* [Problem statement] Look through the listing below, and wherever a line has the string "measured", pull it out.

__________

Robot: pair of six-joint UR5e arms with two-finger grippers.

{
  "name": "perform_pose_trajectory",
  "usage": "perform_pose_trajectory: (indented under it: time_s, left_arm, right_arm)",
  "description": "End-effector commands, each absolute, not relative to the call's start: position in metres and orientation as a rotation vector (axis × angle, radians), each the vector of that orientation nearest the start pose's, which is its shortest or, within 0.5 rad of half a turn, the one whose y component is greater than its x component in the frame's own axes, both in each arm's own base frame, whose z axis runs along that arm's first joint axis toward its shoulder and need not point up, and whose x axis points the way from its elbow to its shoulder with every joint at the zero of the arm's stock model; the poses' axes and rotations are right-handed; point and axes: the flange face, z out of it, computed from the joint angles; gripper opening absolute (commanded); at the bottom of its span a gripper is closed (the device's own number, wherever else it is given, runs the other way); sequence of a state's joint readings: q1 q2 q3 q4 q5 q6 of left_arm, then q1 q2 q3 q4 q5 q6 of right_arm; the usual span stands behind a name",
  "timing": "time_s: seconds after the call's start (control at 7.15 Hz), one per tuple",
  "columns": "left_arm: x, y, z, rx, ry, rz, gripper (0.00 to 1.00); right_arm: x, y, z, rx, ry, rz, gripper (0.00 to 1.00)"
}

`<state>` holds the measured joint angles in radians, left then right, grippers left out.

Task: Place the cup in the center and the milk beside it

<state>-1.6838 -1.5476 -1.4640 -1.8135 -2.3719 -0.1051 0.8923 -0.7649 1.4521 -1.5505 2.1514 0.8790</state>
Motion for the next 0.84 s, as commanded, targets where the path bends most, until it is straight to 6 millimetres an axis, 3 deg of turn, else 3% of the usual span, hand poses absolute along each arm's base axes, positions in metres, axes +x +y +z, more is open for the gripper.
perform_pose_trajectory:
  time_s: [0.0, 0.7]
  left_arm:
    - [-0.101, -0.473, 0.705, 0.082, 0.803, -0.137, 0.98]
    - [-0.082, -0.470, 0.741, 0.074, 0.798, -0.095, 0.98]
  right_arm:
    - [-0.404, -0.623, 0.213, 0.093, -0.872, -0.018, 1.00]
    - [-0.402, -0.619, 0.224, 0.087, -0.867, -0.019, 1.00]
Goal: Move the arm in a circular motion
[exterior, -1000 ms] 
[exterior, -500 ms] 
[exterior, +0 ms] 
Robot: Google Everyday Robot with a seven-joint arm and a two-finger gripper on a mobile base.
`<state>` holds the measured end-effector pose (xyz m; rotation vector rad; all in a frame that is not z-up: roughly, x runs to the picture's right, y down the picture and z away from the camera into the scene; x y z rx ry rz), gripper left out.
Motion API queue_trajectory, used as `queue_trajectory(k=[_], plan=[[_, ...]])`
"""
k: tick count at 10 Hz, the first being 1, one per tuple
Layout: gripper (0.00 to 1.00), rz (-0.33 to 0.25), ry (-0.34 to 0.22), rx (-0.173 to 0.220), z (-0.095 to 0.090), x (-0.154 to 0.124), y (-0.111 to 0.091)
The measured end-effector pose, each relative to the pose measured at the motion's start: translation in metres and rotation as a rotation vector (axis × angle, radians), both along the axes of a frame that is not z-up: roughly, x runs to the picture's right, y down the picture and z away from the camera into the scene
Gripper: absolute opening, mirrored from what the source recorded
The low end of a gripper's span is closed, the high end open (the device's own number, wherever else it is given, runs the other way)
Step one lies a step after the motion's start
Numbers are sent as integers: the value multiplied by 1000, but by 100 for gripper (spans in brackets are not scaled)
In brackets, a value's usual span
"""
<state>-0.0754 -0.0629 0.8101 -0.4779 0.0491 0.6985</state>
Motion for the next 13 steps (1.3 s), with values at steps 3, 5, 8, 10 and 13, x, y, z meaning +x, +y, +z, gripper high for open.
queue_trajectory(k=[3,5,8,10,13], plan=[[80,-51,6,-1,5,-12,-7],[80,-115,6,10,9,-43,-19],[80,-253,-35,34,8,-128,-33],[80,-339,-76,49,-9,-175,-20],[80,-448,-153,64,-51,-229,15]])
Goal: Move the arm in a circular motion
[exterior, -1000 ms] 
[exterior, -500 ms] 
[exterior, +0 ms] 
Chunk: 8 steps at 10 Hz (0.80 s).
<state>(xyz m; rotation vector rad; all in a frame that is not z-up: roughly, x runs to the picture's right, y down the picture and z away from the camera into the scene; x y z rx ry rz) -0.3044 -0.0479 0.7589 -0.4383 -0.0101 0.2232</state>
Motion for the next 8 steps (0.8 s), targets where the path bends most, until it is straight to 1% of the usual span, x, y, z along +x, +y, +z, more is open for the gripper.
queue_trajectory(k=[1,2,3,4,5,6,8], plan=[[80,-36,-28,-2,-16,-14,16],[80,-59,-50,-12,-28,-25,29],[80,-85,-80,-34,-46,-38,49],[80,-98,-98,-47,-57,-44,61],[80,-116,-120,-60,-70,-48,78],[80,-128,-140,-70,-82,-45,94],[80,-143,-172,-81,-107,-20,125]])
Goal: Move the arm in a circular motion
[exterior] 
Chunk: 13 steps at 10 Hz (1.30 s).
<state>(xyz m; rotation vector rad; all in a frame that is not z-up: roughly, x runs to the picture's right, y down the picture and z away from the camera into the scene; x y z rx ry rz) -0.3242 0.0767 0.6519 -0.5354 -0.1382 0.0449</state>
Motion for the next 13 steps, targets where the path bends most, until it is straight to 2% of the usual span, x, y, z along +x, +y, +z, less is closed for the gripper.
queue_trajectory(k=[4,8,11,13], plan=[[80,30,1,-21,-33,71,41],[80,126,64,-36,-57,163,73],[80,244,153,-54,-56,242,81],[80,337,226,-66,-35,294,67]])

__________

* [Task output]
`<state>` holds the measured joint angles in radians, left then right, grippers left out.
`<state>` holds the measured end-effector pose (xyz m; rotation vector rad; all in a frame that is not z-up: roughly, x runs to the picture's right, y down the picture and z away from the camera into the scene; x y z rx ry rz), gripper left out.
The measured end-effector pose, each relative to the pose measured at the motion's start: translation in metres and rotation as a rotation vector (axis × angle, radians), both along the axes of a frame that is not z-up: roughly, x runs to the picture's right, y down the picture and z away from the camera into the scene

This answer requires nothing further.